Manos

Mi hijo mayor se durmió agarrado de mi mano. No sé si debería contar esto. Pienso en mis doce años y en que me hubiera avergonzado enterarme de que mi padre le contaba a alguien una cosa así. Pienso también en que hay diferencias de estilo sustanciales entre el padre que fue mi padre y el padre que yo soy, y en que hay diferencias de carácter sustanciales entre el hijo que yo fui y el que mi hijo es.

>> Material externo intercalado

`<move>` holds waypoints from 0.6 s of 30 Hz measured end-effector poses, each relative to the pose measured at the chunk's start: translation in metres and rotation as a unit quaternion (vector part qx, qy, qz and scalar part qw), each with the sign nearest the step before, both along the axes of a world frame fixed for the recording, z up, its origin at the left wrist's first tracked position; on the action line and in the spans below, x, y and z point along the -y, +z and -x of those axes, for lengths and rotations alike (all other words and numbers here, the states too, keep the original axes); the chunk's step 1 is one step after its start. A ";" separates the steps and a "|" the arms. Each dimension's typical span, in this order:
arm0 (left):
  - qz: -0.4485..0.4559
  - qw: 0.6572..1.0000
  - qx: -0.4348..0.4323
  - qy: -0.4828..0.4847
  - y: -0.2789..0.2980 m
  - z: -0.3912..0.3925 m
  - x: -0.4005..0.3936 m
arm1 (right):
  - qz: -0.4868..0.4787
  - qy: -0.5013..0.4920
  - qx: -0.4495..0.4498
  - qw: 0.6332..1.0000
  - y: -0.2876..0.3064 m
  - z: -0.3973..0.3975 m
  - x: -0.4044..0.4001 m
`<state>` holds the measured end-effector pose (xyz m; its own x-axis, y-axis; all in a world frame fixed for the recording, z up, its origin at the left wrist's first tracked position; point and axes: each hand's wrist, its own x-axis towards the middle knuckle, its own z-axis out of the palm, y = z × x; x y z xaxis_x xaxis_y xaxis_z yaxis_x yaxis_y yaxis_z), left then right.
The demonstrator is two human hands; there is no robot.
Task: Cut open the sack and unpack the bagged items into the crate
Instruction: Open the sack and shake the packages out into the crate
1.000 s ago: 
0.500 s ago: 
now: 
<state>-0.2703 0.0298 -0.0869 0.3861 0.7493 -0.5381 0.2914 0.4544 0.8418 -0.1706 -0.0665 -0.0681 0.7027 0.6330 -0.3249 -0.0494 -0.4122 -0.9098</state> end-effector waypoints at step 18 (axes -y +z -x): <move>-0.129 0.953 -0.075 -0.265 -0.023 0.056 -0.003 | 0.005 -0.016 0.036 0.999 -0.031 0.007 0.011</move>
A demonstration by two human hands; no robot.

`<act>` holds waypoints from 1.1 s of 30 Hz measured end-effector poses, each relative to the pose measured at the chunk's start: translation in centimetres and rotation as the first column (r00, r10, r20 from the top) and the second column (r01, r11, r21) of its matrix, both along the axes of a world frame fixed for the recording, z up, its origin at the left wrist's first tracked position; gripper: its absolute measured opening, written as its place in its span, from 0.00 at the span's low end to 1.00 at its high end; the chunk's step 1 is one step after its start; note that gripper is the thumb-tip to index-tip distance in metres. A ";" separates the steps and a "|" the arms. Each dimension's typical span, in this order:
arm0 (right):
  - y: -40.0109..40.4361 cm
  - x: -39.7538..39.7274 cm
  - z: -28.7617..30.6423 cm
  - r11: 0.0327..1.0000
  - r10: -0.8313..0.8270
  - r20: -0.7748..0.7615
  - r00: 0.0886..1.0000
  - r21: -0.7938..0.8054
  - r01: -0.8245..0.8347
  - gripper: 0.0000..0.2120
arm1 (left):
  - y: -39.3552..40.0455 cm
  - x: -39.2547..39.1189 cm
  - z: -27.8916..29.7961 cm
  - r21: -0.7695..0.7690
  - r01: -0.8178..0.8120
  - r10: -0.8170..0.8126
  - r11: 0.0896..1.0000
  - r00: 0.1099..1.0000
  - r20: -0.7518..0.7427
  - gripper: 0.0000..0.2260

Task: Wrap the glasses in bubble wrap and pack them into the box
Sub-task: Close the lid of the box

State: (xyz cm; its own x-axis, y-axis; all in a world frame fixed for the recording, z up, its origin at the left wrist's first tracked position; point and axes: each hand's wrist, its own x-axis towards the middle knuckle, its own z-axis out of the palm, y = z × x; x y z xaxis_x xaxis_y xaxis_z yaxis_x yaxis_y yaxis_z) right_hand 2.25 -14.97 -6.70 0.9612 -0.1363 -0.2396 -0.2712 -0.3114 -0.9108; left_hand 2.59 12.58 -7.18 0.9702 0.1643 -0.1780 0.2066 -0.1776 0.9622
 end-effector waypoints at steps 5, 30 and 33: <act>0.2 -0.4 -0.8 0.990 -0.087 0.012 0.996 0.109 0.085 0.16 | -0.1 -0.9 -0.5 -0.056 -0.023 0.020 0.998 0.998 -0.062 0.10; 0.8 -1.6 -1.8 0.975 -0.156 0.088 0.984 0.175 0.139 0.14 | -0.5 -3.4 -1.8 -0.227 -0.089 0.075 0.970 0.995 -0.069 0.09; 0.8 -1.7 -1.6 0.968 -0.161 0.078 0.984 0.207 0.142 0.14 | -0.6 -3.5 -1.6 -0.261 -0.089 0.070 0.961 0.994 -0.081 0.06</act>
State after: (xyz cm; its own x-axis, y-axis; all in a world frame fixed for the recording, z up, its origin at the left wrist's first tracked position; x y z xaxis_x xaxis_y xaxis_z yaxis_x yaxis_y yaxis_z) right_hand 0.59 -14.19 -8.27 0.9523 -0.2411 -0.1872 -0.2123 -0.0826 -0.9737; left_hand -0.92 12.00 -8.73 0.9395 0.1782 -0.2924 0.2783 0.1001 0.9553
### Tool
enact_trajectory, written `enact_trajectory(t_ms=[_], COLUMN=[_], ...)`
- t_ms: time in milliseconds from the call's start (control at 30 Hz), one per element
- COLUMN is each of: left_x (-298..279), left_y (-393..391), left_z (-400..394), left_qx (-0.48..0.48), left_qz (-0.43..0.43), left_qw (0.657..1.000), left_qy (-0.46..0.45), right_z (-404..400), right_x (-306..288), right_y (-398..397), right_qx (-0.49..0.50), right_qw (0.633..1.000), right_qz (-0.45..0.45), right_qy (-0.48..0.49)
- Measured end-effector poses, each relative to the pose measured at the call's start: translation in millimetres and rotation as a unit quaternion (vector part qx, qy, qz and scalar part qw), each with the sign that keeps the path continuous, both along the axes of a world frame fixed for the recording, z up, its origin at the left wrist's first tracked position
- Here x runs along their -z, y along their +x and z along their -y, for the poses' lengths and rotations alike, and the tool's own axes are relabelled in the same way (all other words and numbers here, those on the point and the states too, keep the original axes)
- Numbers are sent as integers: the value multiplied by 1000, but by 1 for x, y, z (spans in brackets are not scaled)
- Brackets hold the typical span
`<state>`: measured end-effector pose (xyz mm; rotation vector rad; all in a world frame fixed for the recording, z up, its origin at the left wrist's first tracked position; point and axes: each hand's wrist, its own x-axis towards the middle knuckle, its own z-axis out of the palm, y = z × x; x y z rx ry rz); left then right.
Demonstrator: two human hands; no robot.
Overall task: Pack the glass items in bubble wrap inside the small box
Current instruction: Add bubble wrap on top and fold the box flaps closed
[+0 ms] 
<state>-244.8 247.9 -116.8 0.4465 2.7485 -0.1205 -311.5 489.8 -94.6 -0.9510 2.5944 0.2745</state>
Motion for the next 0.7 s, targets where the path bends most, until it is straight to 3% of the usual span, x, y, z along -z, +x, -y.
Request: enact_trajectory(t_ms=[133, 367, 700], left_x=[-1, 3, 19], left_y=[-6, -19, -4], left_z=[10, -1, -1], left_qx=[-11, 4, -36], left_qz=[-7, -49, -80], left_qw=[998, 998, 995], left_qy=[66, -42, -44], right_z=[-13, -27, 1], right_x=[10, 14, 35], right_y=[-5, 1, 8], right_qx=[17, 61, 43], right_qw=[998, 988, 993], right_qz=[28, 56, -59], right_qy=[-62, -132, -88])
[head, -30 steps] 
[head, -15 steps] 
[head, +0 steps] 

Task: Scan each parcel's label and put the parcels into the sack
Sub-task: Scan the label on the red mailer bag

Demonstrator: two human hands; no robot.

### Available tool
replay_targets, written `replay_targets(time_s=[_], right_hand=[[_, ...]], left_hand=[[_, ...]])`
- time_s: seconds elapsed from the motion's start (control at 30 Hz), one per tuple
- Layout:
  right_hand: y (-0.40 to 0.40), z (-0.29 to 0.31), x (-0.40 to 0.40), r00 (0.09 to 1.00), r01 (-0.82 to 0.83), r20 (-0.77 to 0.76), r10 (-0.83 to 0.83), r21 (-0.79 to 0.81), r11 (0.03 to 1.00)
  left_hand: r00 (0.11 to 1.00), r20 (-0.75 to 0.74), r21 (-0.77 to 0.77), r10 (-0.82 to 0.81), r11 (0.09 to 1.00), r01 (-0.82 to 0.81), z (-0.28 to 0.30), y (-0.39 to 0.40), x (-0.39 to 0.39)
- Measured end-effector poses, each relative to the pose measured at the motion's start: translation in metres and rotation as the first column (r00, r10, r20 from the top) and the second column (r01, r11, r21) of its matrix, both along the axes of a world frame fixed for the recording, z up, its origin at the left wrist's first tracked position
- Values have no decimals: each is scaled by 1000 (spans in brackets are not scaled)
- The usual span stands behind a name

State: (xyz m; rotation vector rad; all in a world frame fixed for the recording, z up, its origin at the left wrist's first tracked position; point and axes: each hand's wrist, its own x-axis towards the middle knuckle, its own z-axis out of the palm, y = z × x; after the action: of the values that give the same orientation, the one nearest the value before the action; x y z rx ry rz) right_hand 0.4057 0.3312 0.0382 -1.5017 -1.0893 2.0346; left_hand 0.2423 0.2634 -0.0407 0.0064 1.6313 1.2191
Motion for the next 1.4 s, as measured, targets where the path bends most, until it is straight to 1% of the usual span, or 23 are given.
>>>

La cuestión es que se acostó y nos dimos la mano y se durmió. Tiene la mano grande. Casi tan grande como la mía. Y fuerte. Ya no es la mano de un niño. No es aún la de un hombre, pero ya no es la de un niño. Entonces agarré fuerte esa mano. Quería que esa forma, ese volumen, esa tensión, quedara grabada en mi mano, en la memoria de mi mano, porque intuí que esa era una última vez, que esa era una de una serie de últimas veces que ya han comenzado a ser.

La vida no se priva aún de ofrecerme primeras veces. Sorprendentes, excitantes, frustrantes o dolorosas, mi vida sigue llena de primeras veces. Pero empiezo a ser consciente ahora de las últimas. No sé cuántas veces más mi hijo se dormirá tomando mi mano.

Cualquier día de estos, serán esas las manos de un hombre que comprenderá que no hay nada que pueda sostenerlo guardado en las manos de su padre.